Chinese premier looks to reassure as growth pressure mounts

China ConclaveBEIJING (AP) – Chinese Premier Li Keqiang delivered his annual address before China’s parliament on Saturday, laying out the government’s development agenda for the next five years and covering a broad variety of topics ranging from boosting the Internet industry and urban employment to cutting steel production and carbon emissions.
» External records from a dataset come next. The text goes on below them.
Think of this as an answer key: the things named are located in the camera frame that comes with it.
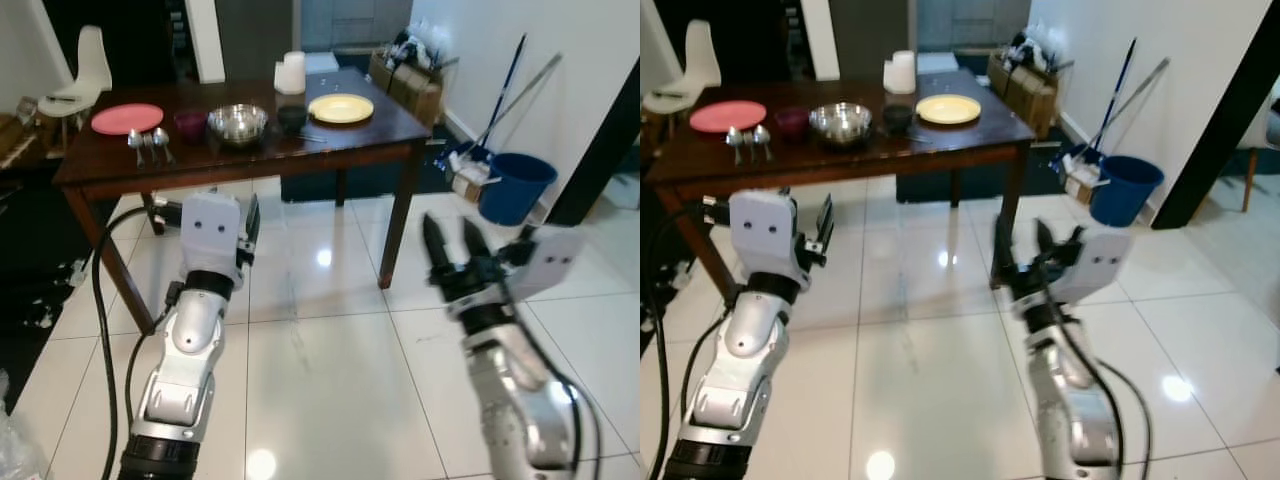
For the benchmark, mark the white plastic chair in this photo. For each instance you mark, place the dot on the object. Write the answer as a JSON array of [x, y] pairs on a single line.
[[90, 65], [700, 60]]

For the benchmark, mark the wooden chair leg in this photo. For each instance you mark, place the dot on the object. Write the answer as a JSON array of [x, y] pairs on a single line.
[[1247, 185]]

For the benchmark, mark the small black bowl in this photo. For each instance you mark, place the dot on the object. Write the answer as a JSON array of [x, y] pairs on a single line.
[[292, 119], [898, 119]]

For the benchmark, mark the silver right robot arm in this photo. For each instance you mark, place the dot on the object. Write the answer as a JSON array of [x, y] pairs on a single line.
[[1075, 420], [520, 400]]

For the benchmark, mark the small maroon bowl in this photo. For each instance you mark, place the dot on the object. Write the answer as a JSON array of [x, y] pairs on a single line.
[[790, 122], [190, 124]]

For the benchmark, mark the large steel bowl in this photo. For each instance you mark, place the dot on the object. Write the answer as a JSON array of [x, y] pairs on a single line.
[[238, 125], [840, 123]]

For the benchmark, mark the wooden rack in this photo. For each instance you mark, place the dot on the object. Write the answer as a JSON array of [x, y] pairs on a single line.
[[25, 135]]

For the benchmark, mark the black door frame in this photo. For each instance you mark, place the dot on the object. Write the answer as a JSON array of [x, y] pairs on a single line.
[[1215, 110], [600, 150]]

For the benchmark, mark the pink round plate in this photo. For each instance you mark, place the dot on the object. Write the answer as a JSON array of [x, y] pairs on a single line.
[[727, 116], [127, 119]]

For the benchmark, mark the clear plastic bag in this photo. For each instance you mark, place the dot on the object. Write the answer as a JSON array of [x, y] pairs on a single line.
[[15, 450]]

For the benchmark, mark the yellow round plate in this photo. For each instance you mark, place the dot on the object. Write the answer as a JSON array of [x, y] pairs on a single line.
[[341, 108], [949, 109]]

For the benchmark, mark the dark wooden dining table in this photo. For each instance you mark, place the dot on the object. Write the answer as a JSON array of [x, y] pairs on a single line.
[[230, 160], [850, 160]]

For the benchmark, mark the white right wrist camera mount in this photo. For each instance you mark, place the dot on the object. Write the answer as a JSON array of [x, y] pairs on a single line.
[[550, 265], [1100, 268]]

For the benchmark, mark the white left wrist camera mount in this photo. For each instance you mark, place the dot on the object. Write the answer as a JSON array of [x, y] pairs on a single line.
[[210, 235], [762, 235]]

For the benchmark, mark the blue plastic bucket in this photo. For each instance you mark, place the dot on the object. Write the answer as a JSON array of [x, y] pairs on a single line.
[[1125, 192], [515, 190]]

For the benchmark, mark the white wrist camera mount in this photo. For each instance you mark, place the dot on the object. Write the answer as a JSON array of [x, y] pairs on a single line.
[[550, 265], [1100, 268], [762, 235], [210, 235]]

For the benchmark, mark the brown cardboard boxes with clutter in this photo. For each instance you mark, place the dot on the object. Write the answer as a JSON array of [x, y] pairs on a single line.
[[1025, 85], [405, 85]]

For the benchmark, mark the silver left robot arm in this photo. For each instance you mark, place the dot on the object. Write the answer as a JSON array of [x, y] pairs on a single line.
[[735, 370], [185, 360]]

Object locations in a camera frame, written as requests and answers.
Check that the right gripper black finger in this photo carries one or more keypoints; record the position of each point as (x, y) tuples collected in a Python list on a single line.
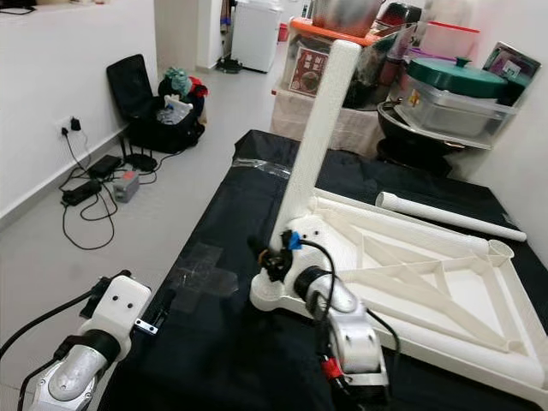
[(259, 248)]

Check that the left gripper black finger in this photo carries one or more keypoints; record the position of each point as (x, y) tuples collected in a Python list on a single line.
[(164, 306), (100, 300)]

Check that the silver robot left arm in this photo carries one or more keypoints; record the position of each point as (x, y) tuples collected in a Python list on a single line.
[(73, 385)]

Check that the white plastic children table top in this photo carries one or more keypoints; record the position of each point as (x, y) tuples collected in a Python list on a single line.
[(437, 282)]

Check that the black tablecloth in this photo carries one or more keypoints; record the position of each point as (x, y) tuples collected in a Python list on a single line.
[(223, 214)]

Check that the clear tape cross patch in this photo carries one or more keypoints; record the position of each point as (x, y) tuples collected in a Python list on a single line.
[(205, 274)]

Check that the clear tape strip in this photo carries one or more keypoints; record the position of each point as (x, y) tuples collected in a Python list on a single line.
[(261, 167)]

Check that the grey power box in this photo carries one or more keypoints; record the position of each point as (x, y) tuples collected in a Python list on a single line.
[(127, 186)]

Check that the beige cloth covered stand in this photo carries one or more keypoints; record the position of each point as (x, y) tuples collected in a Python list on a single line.
[(295, 116)]

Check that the clear plastic bag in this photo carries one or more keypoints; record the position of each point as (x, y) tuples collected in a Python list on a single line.
[(175, 111)]

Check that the red cloth item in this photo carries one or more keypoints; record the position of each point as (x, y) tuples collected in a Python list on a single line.
[(197, 86)]

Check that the black floor stand base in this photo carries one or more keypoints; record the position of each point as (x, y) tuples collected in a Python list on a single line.
[(231, 64)]

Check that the black wok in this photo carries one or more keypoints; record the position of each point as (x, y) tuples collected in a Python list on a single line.
[(419, 145)]

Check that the orange lidded storage box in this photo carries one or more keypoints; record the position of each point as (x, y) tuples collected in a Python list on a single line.
[(308, 68)]

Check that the black plastic bag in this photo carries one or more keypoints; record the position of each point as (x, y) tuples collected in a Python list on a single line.
[(372, 81)]

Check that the red small bucket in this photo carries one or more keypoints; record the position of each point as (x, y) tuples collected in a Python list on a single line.
[(282, 32)]

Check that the clear plastic storage box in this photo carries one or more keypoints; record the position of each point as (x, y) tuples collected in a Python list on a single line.
[(454, 110)]

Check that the steel pot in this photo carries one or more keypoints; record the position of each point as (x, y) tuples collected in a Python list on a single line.
[(347, 13)]

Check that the green pot lid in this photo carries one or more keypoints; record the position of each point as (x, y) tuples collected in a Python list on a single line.
[(458, 77)]

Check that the pink box red lid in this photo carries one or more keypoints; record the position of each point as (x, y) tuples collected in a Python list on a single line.
[(449, 38)]

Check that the black kitchen appliance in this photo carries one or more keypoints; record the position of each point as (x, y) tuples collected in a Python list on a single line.
[(17, 4)]

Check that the grey printed box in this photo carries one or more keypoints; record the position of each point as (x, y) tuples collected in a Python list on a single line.
[(512, 64)]

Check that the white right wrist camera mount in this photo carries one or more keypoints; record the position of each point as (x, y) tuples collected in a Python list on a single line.
[(300, 261)]

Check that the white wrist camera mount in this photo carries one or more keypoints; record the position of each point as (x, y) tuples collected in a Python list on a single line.
[(300, 261), (124, 304)]

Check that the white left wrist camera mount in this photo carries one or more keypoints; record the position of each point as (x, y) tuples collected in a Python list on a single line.
[(124, 304)]

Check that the black wall plug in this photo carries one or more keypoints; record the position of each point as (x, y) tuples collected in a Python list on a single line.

As a high-level blueprint, Li’s work report did not go into policy details, but it did signal what China’s leaders are prioritizing – and what they would rather play down – as they manage a sharp slowdown in the world’s No. 2 economy and seek new sources of growth.
The main takeaways:
GROWTH AND URBANIZATION
Li, China’s top economic official, unveiled a slightly lower GDP growth target of between 6.5 and 7 percent for 2016, down from 7 percent, as he reassured the world that Beijing can manage a smooth economic slowdown – and avoid freefall. A key factor will be keeping the urban unemployment rate below 4.5 percent and creating at least 10 million new urban jobs, Li said, giving the same targets as in 2015. But those numbers will get harder to meet as jobs in coastal cities continue to dry up and giant, struggling state companies cut jobs. “China will face more and tougher problems and challenges in its development this year,” Li warned.
TECHNOLOGY AND INFRASTRUCTURE
As China looks to trim bloated “zombie companies” in the steel and coal sectors, it’s hoping high-tech companies will pick up the slack in economic output. Li promised tax cuts for R&D and tech startup incubators and called for more crowdfunding platforms. Rather than low-end goods, China should have advanced factories producing high-end equipment, Li said. China will also continue with fiscal stimulus in the form of massive infrastructure investments: More than $120 billion will be plowed into building railways connecting 80 percent of large Chinese cities and more than twice that in upgrading highways. Major hydro- and nuclear power projects will also be launched.
GOING GREEN
Li highlighted China’s pollution crisis for the second year in a row and promised a tougher response from the central government against companies that flout environmental protection laws. The country plans to take 3.8 million old or high-emission vehicles off the road while cutting emissions of pollutants like sulfur dioxide and ammonia nitrogen by around 2 to 3 percent. By 2020, carbon emissions per unit of GDP should fall 18 percent as China moves to energy sources like cleaner coal. Li targeted “good or excellent” air at least 80 percent of the year for major cities by 2020.
SOCIAL WELFARE
As state companies shrink, China is setting aside $15.3 billion for unemployment benefits and will provide 21 million training opportunities for migrant workers, Li said. The government will also direct universities to provide more applied skills training and encourage its 7.65 million college graduates in 2016 to start more businesses. In rural areas, a recent focus for the top leadership, the central government will raise funding for poverty alleviation by more than 40 percent.
WHAT’S MISSING
There were looming issues facing China that were of interest to international investors and observers that Li did not touch on. In one of the biggest stories of the past year, China’s stock market plummeted 40 percent last summer after a prolonged bull run fanned by the government, sparking public outrage and prompting an all-out government effort to prop up shares. Li made just one reference to the crash, acknowledging “a variety of risks and challenges in the financial sector” in 2015, but said no systemic or regional threats arose due to Beijing’s proactive response. Regulators will crack down on financial fraud and illegal activities in the markets to prevent future “threats,” he said.
Li also made no mention of China’s currency policy, a subject of intense scrutiny after Beijing suddenly devalued the renminbi in mid-2015 to boost sagging exports. China’s central bank has declared its desire to keep the yuan stable, but it has not quelled global concerns about the currency, which fell 5 percent versus the dollar last year.